As you can see from the images, the dish is amazingly creamy, thanks simply to the oats and a little tahini. And the combination of miso, tahini, and nooch is really an unbeatable vegan flavor trifecta.
The nice thing about this dish, of course, is that you can eat it at anytime of day, and it’s a complete, nutritionally dense meal. It boasts nearly 14 grams of protein, all sourced from easy, protein-rich plant food combinations. So, whether you’re enjoying this for breakfast, lunch, or dinner, it’s a reliable means of getting quick nourishment. The leftovers keep nicely, which makes it a great batch cooking staple.

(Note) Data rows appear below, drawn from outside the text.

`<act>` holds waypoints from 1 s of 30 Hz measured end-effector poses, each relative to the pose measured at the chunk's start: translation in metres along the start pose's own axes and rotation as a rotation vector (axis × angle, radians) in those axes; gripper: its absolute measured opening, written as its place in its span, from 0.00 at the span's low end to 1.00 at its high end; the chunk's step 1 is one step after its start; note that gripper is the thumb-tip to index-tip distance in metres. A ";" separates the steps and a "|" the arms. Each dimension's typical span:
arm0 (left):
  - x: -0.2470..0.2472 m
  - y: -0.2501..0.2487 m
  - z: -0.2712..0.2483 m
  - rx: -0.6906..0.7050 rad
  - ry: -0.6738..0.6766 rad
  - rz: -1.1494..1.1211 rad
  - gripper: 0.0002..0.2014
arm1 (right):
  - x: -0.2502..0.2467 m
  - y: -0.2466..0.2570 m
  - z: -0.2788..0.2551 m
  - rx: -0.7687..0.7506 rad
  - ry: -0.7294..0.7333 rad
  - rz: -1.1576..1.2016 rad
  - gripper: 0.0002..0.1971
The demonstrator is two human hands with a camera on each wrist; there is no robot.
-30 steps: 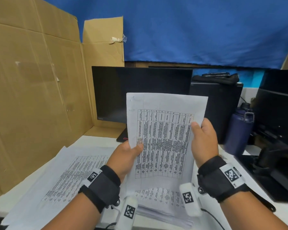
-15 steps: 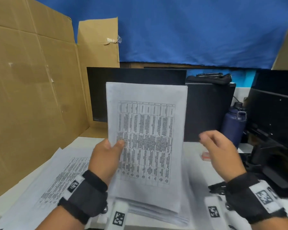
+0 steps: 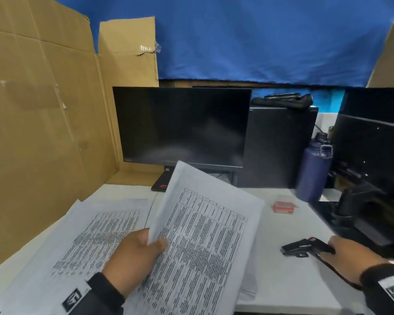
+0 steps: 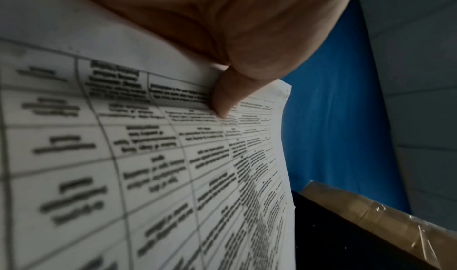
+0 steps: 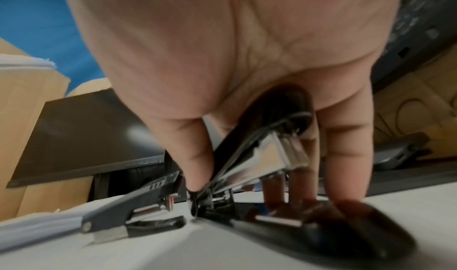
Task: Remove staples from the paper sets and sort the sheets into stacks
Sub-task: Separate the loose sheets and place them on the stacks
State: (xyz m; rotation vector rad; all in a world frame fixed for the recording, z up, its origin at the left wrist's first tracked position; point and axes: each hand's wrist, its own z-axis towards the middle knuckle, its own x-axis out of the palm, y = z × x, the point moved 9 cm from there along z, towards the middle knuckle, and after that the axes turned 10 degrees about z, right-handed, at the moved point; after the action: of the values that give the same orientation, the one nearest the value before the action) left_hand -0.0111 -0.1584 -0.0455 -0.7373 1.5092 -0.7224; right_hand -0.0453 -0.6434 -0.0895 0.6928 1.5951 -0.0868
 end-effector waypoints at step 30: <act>0.062 -0.039 -0.052 0.255 0.014 0.513 0.14 | -0.061 0.139 -0.135 -0.368 -0.627 1.661 0.34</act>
State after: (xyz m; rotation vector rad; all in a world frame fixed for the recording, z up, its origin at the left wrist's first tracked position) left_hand -0.0647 -0.2302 -0.0487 -0.1380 1.4989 -0.5122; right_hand -0.0984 -0.4933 0.0361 1.3091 0.0971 1.0633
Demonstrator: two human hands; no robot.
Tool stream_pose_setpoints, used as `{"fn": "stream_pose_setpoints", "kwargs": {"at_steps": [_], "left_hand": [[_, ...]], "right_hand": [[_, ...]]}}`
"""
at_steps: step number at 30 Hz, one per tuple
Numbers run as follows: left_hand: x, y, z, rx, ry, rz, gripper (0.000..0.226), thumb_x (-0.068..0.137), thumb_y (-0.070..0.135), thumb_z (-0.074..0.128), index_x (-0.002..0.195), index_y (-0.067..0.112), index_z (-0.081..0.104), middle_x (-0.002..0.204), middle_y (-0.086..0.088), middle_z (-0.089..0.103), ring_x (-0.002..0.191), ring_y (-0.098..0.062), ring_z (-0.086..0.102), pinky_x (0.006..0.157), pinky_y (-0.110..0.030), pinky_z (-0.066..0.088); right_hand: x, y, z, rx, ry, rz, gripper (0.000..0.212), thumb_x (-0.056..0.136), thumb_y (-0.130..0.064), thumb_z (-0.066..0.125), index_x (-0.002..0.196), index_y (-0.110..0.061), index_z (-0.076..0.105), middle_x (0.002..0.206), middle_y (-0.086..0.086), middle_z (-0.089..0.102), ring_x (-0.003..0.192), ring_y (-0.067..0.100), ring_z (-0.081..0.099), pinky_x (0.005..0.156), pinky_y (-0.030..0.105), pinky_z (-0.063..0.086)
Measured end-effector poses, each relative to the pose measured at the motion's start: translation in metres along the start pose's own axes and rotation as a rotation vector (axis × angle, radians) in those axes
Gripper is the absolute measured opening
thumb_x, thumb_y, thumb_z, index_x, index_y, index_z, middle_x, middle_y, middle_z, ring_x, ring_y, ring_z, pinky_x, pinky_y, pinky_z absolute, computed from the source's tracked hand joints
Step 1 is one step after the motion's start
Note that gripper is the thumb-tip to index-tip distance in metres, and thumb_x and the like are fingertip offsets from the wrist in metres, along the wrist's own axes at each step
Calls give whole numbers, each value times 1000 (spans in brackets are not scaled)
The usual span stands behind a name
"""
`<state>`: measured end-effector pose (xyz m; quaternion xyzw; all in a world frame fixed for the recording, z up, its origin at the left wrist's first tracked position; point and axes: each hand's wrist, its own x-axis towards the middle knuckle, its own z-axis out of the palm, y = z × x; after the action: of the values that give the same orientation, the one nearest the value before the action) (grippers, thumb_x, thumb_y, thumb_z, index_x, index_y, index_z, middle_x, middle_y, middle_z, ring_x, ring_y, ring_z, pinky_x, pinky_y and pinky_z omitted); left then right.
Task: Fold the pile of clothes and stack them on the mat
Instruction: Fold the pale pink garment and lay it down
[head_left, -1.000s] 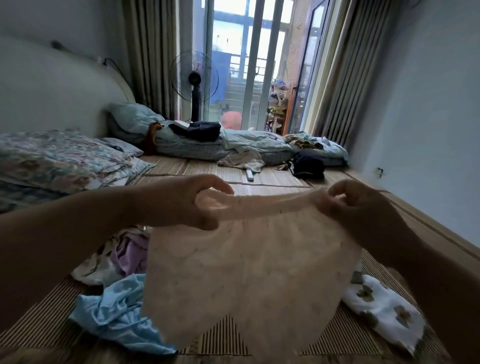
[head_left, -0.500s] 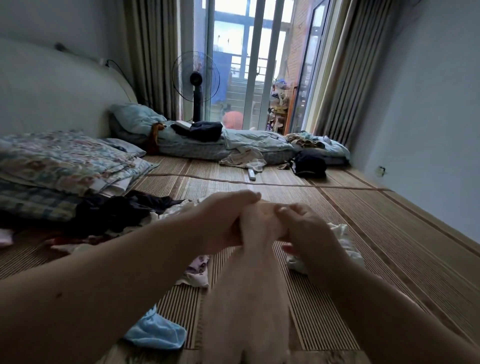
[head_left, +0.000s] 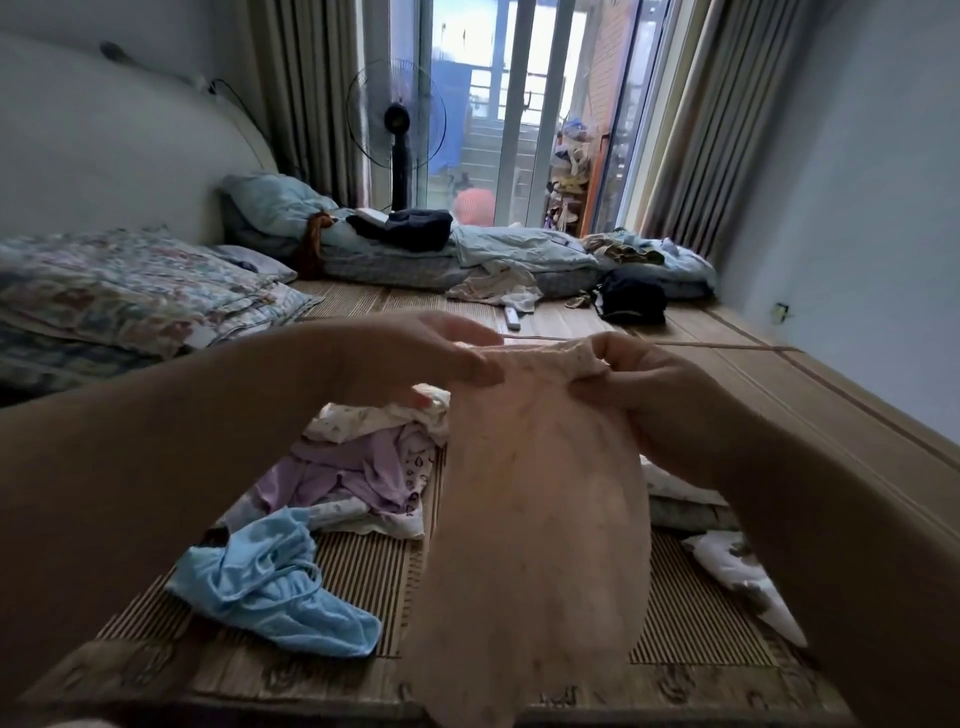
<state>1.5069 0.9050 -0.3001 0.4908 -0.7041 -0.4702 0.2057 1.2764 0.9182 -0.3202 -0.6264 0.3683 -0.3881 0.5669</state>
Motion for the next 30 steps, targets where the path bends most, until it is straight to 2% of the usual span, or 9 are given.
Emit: {"fn": "stream_pose_setpoints", "kwargs": {"at_steps": [2,4,7,11,14,16,19,24,30], "left_hand": [[17,-8,4,94,-37,-44,32,75,27,75,104,14,68,95,-3,66,90,-15,58,74,-28,41],[38,-13,11,265,99,-57,13,81,28,72,90,19,71,85,1,67,76,-14,57,64,-24,40],[70,-13,19,404,266,-71,13,82,30,70,90,20,70,86,1,69,74,-13,61,63,-24,46],[95,-2,17,456,481,94,17,88,27,61,80,13,65,78,-5,70,66,-18,67,59,-26,50],[95,3,14,719,705,284,15,85,30,56,83,17,64,81,-3,66,81,-22,65,63,-25,37],[86,-6,16,783,749,352,18,85,31,59,94,17,66,89,-3,67,85,-22,61,65,-23,31],[66,-42,32,793,726,545,20,81,28,65,92,11,67,80,-2,68,69,-19,63,60,-26,43],[30,-136,89,577,435,442,18,75,43,59,85,28,60,74,13,60,63,-6,55,54,-29,49],[-8,-224,158,606,234,378,36,64,49,69,98,42,57,90,22,61,78,1,51,61,-15,44]], "right_hand": [[9,4,-9,-154,27,43,18,77,2,64,89,-11,66,90,9,67,81,22,64,73,33,55],[21,12,-16,-527,170,100,10,84,-6,64,90,-12,71,90,9,71,86,24,67,80,37,56],[43,25,-24,-903,333,117,9,88,-19,63,84,-16,71,80,2,68,81,20,64,74,32,53],[67,26,-32,-666,446,-8,20,91,-14,58,73,-20,61,69,1,62,62,18,63,50,23,46],[71,23,-34,-511,513,-165,30,87,-4,59,64,-21,56,65,-1,57,64,19,59,60,30,51],[65,27,-34,-605,519,-227,26,83,-4,61,67,-23,57,67,-2,58,66,16,55,64,31,47],[41,44,-29,-794,391,-226,12,87,-10,61,82,-21,61,76,-1,62,63,10,56,55,20,45],[-14,129,-12,-735,128,48,16,84,-12,63,84,-27,67,79,7,70,67,20,67,61,42,55],[-74,220,6,-833,-48,208,11,72,-30,59,78,-33,68,72,-12,63,78,-1,58,69,16,46]]}}
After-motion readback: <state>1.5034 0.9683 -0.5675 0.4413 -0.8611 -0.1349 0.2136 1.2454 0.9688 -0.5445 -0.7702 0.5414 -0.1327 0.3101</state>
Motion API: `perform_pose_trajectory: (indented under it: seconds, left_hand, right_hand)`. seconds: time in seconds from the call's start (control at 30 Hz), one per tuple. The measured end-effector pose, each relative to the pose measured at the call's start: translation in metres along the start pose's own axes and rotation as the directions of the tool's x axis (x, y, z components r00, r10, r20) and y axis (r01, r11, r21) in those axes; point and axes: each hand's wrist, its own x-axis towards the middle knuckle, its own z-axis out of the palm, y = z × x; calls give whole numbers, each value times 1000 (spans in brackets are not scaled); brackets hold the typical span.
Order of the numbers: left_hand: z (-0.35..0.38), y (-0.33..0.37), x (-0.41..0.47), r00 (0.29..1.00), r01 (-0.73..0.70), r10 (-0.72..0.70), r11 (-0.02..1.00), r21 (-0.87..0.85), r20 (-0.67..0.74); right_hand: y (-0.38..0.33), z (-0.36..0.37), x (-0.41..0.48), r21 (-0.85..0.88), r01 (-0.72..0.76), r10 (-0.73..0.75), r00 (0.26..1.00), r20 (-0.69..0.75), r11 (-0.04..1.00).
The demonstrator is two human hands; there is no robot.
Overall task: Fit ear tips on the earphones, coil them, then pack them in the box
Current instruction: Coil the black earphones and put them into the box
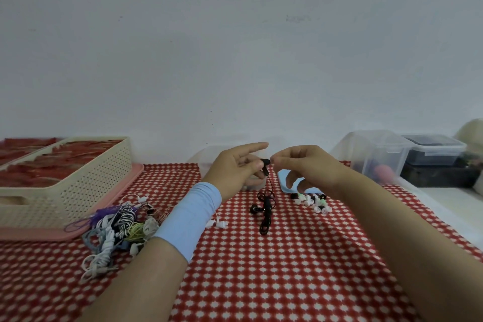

Naturally, you can mix up the veggies based on what’s in season. And feel free to use frozen spinach or kale to make it even more of a pantry meal. I love the shallot here, but you can skip it if you don’t have it, or use garlic in its place. I’ve experimented with topping this bowl with avocado slices and chickpeas, and both were great.
But honestly? It’s pretty perfect and complete the way it is.
It hope the recipe–or at least the idea–kinda sorta changes your life too, especially during those busy weeks when you need something reliable, fast, and sustaining.
As you can see, this post is standing in for the usual Menu Plan Monday post. Because I’m traveling through tomorrow and cooking with a client on Friday night, my guess is that I’ll simply be living off of the freezer for the next couple evenings. I look forward to sharing another weekly menu plan next Monday. In the meantime, have a great start to the week!